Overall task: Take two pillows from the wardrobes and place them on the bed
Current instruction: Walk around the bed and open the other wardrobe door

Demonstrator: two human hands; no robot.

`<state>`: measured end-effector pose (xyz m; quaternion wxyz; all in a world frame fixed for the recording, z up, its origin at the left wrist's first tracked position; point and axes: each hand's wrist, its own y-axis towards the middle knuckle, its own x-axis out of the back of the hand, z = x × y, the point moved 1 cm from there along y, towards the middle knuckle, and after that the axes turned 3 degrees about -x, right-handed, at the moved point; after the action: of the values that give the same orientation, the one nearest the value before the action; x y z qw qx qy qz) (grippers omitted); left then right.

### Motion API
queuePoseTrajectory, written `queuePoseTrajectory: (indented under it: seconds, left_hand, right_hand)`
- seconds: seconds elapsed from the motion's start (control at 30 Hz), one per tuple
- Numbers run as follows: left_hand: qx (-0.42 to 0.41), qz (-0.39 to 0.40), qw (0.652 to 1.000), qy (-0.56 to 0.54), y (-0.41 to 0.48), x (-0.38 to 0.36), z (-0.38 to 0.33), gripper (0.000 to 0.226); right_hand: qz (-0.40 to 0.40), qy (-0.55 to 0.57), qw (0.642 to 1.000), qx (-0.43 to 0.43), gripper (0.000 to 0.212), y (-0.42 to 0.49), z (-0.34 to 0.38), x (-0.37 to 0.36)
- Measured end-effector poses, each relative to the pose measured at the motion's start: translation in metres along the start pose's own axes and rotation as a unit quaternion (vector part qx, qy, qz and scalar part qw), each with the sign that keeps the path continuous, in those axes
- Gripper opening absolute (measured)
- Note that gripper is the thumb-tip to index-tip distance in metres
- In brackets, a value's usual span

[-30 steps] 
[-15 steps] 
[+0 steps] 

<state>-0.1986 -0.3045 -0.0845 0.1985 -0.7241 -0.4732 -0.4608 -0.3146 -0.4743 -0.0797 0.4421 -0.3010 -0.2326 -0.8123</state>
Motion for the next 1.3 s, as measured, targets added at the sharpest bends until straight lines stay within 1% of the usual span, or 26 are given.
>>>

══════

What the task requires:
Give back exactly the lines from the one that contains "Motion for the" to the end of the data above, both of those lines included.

Answer to this problem:
Motion for the next 1.3 s, as measured, targets added at the sharpest bends until straight lines stay within 1% of the usual span, or 26 are given.
>>>

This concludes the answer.